--- WORK REQUIRED ---
Every line of the data below should be repeated exactly, and no picture should be copied.
▶
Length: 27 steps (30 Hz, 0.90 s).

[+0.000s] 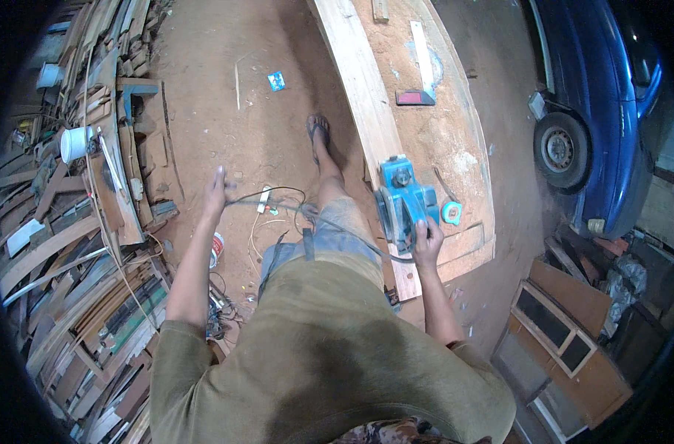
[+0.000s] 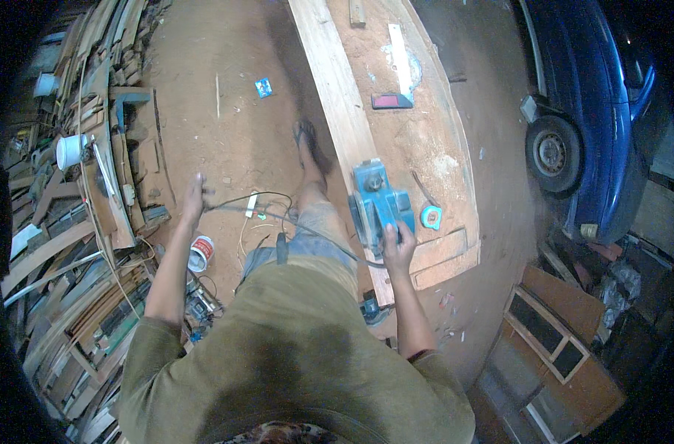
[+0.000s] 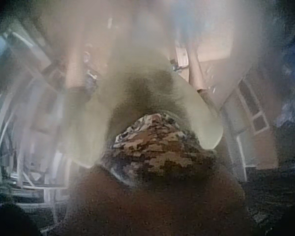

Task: The person uses a circular saw to cut a long wooden plank into smaller pieces on a workbench. They repeatedly position the plank, make cuts, and move the cut pieces aside. The person also uses a hand planer to smooth the surface of the wood.

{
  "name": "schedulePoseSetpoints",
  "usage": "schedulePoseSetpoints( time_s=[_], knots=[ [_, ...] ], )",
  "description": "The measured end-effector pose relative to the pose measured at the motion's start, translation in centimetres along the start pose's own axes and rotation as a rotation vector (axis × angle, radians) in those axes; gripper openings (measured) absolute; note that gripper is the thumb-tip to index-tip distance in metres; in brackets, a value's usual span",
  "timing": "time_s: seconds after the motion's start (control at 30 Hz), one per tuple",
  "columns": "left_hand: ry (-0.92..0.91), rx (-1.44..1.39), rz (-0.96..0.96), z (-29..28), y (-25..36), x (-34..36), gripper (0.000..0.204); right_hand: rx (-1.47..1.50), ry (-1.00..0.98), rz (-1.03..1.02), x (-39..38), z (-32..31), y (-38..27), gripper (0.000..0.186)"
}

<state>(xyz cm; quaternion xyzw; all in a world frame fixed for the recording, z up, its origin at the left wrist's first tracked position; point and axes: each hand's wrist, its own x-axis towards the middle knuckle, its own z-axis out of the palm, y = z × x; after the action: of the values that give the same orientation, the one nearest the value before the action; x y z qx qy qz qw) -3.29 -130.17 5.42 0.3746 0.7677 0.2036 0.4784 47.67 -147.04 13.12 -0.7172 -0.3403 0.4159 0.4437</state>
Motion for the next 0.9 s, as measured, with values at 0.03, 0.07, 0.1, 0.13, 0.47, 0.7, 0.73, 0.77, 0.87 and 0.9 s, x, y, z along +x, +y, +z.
schedulePoseSetpoints(
  time_s=[0.03,0.07,0.1,0.13,0.47,0.7,0.73,0.77,0.87,0.9],
  knots=[
    [-0.051,0.048,-0.066,-1.4,-2.3,-0.8,0.068,-0.036,0.009,-0.043,1.7,1.3,-1.7,0.035],
    [-0.039,0.078,-0.073,-1.9,-3.2,-2.5,0.069,-0.075,0.021,-0.087,3.6,2.6,-2.7,0.037],
    [-0.027,0.109,-0.081,-2.5,-4.0,-4.2,0.07,-0.067,0.025,-0.082,5.6,3.9,-2.6,0.038],
    [-0.005,0.059,-0.116,-2.6,-5.5,-5.6,0.069,-0.057,0.028,-0.079,7.6,5.3,-2.6,0.039],
    [-0.071,-0.132,-0.335,-0.9,-8.2,-11.0,0.056,-0.226,0.05,-0.28,31.1,20.0,-10.0,0.054],
    [-0.023,0.24,0.117,-1.6,-0.4,-7.8,0.031,-0.208,0.004,-0.222,48.0,31.5,-18.0,0.067],
    [0.001,0.27,0.084,-1.8,1.4,-7.3,0.03,-0.187,0.003,-0.222,50.5,33.1,-18.8,0.068],
    [0.022,0.305,0.057,-2.1,2.7,-6.6,0.03,-0.19,0.005,-0.214,53.7,34.4,-19.3,0.068],
    [0.071,0.357,0.104,-1.4,2.0,-7.1,0.029,-0.243,-0.022,-0.143,55.6,37.1,-23.6,0.065],
    [0.039,0.354,0.051,-1.1,0.6,-7.9,0.027,-0.267,-0.027,-0.111,55.0,37.2,-24.6,0.065]
  ],
)
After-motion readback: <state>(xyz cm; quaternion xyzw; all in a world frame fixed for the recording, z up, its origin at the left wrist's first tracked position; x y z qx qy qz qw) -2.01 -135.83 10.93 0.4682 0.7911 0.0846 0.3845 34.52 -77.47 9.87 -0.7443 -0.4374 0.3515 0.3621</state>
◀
--- EXERCISE ANSWER ---
Length: 27 steps (30 Hz, 0.90 s).

[+0.000s] 
[+0.000s] 
[+0.000s] 

Task: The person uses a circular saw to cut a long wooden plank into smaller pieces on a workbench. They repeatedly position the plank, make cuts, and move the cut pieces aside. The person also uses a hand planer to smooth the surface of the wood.

{
  "name": "schedulePoseSetpoints",
  "usage": "schedulePoseSetpoints( time_s=[_], knots=[ [_, ...] ], )",
  "description": "The measured end-effector pose relative to the pose measured at the motion's start, translation in centimetres along the start pose's own axes and rotation as a rotation vector (axis × angle, radians) in those axes; gripper openings (measured) absolute; note that gripper is the thumb-tip to index-tip distance in metres; in brackets, a value's usual span",
  "timing": "time_s: seconds after the motion's start (control at 30 Hz), one per tuple",
  "columns": "left_hand: ry (-0.92..0.91), rx (-1.44..1.39), rz (-0.96..0.96), z (-29..28), y (-25..36), x (-34..36), gripper (0.000..0.204); right_hand: rx (-1.47..1.50), ry (-1.00..0.98), rz (-1.03..1.02), x (-39..38), z (-32..31), y (-38..27), gripper (0.000..0.186)"
}

<state>(xyz cm; quaternion xyzw; all in a world frame fixed for the recording, z up, its origin at the left wrist's first tracked position; point and axes: each hand's wrist, its own x-axis towards the middle knuckle, its own z-axis out of the palm, y = z × x; after the action: of the values that give the same orientation, the one nearest the value before the action; x y z qx qy qz qw) -3.29 -130.17 5.42 0.3746 0.7677 0.2036 0.4784 47.67 -147.04 13.12 -0.7172 -0.3403 0.4159 0.4437</state>
Motion for the next 0.9 s, as measured, with values at 0.03, 0.07, 0.1, 0.13, 0.47, 0.7, 0.73, 0.77, 0.87 and 0.9 s, x, y, z along +x, +y, +z.
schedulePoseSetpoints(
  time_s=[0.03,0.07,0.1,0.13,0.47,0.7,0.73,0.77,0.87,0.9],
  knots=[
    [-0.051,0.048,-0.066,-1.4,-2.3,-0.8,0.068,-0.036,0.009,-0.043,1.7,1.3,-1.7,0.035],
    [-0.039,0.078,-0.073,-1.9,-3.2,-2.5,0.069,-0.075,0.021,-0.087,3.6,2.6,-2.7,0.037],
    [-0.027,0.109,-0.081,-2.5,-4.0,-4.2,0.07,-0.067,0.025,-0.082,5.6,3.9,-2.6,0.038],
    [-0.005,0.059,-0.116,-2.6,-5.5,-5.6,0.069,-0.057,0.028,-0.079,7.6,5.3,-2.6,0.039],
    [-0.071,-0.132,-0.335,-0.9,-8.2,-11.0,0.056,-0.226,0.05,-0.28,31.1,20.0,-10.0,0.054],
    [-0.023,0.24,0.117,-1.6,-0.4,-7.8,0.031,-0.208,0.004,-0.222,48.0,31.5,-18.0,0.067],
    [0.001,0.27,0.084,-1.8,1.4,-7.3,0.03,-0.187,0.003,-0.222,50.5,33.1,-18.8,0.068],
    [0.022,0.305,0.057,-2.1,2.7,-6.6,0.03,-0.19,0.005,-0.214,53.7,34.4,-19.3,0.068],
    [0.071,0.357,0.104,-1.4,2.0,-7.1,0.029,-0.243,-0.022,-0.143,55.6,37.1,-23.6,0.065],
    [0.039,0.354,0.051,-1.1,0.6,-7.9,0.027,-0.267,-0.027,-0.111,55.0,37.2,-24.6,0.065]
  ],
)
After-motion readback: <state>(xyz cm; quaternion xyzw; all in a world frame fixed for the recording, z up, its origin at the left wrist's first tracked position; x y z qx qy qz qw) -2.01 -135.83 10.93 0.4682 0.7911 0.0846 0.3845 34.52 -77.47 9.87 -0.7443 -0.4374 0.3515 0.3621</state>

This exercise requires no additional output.